World Series Rematch
Despite some recent struggles, the Detroit Tigers appear to have re-discovered the kind of play that could provide an opportunity to reach the World Series for the second straight year. The St. Louis Cardinals, though, are still looking for that same consistency to gain a chance to defend that title.
The 2006 World Series participants enter Comerica Park for a three-game interleague series respectively trying to further an identity and perhaps find one.
Oddsmakers have made St. Louis -105 money line favorites (MLB Odds) for todays game, the over/under has been set at 9ev total runs (Matchup). Our public betting information shows that 62% of bets for this game have been placed on Detroit -105 (View MLB Bet Percentages).
After being baseball's darlings in 2006 en route to their first American League title since winning the 1984 World Series, the Tigers (24-16) muddled through April before winning 10 of 15 games this month to move into position in the AL Central race. Detroit had very little turnover from a 95-win team that nearly won a division title before taking the pennant as the wild card.
"It's a big factor," Tigers left-hander Nate Robertson told the team's official Web site. "The clubhouse feels the same. We're loose. We're enjoying each other. The chemistry's great, and that's what it's all about."
The Cardinals (16-22) were equally surprising in some respects after capturing the World Series in five games over the Tigers following an NL Central title that required only 83 victories, but there has been a dramatic turnover in their pitching rotation this year. Starters Jeff Suppan, Jeff Weaver and Jason Marquis all left in the offseason via free agency, and only recently has St. Louis begun to emerge from the pall that followed the April 29 death of pitcher Josh Hancock in an automobile accident.
Additionally, an offense that finished fourth in batting (.269) and fifth in home runs (184) in 2006 has yet to find any sort of consistency in the first six-plus weeks of 2007. First baseman Albert Pujols had 19 homers by May 18 of last year, but the Cardinals as a team have just 18 through their first 38 games.
"Plain and simple, we need to hit," catcher Gary Bennett told the Cardinals' official Web site. "As a group, we need to string together good at-bats, and we're not doing it."
Braden Looper (5-2, 2.29 ERA), who has been stellar as one of the new members in the rotation, tries for his second three-start winning streak as he takes the mound for the Cardinals. The converted reliever has conceded just one run and nine hits over 13 innings in his previous two outings and limited the San Diego Padres to three hits in seven innings of a 5-0 win Saturday.

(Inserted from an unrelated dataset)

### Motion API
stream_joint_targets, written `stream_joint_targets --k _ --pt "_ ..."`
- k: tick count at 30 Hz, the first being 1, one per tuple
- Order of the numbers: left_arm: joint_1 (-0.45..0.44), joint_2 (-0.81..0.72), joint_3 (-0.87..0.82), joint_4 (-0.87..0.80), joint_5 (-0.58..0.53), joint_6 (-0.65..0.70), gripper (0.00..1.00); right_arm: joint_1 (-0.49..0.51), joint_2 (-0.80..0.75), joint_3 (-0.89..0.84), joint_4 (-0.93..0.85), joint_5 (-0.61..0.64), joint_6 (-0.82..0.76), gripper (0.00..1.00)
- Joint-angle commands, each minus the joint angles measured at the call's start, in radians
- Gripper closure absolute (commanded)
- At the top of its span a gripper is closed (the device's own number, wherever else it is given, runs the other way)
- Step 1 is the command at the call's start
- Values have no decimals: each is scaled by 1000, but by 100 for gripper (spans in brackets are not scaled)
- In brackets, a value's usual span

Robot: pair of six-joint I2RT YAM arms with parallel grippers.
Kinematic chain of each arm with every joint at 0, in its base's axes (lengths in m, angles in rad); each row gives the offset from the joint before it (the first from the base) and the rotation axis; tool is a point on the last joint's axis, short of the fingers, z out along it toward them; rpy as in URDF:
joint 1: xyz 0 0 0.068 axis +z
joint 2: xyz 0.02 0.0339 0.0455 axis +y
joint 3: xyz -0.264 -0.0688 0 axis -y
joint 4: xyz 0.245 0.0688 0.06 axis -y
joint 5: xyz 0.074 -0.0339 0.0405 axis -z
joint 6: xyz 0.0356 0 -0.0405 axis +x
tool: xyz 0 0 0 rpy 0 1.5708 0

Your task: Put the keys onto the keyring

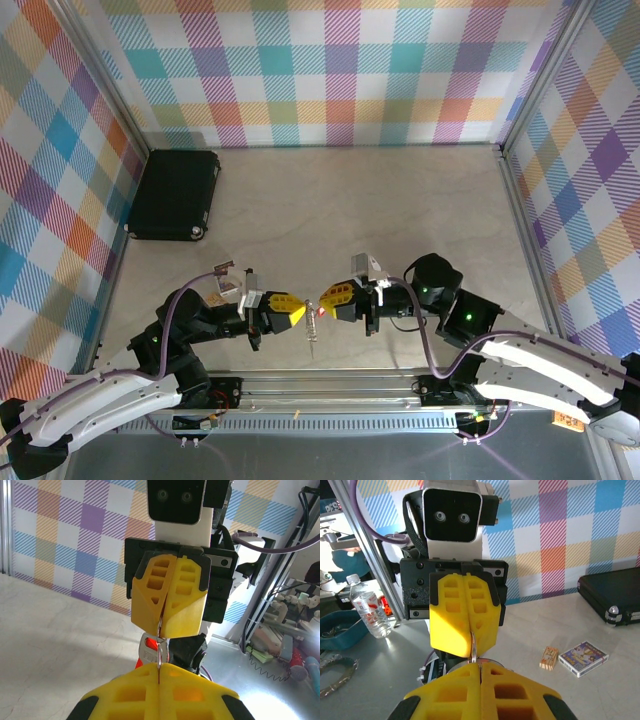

"I'm becoming a pitcher, not a thrower," Looper said. "It's a process of being confident. Right now, obviously, I'm feeling better. I'm getting better at it."
Looper, who made three appearances as a set-up man in the World Series, is 2-0 with a 1.59 ERA in six lifetime relief outings versus the Tigers.
St. Louis is 2-4 on its current nine-game road trip following consecutive losses against the Los Angeles Dodgers, including a 5-4 defeat Wednesday.
With scheduled starter Jeremy Bonderman on the disabled list due to a blister on the middle finger of his pitching hand, Tigers left-hander Andrew Miller will make his season debut and first major league start.
Miller, who turns 22 on Monday, was the sixth overall pick in the 2006 First-Year Player Draft. He started the season at Class A Lakeland, where he went 1-4 with a 3.48 ERA in seven starts before being promoted to Double-A Erie.
With the Seawolves, Miller helped his cause for promotion last week by allowing an unearned run and six hits in eight innings while striking out seven.
"I think he's got the best stuff of any of the choices," Leyland told the Tigers' official Web site on Wednesday. "I don't know if he's the best pitcher of any of the choices, but he has the best stuff of any of the choices, in my opinion."
Miller was 0-1 with a 6.10 ERA in eight appearances for the Tigers last year, walking 10 in 10 1-3 innings. He managed to limit right-handed hitters to a .167 average (5-for-30) during his late-season stint.
Leyland, though, isn't carrying high expectations as his team is trying to regroup from a doubleheader sweep Thursday at the hands of the AL East-leading Boston Red Sox.
"I'm not going to get overexcited for Friday, because it's probably a little unfair to the kid," he admitted. "I can't say whether he's ready. What we're hoping, really, is that it's a one-shot deal where we can get him ... right back down there to Double-A to fall into his next turn."
The Tigers had the third-best interleague record last year at 15-3, while the Cardinals were tied for the fifth-worst at 5-10. St. Louis, though, has the third-best record among NL teams since its inception in 1997 with a 78-67 (.538) mark.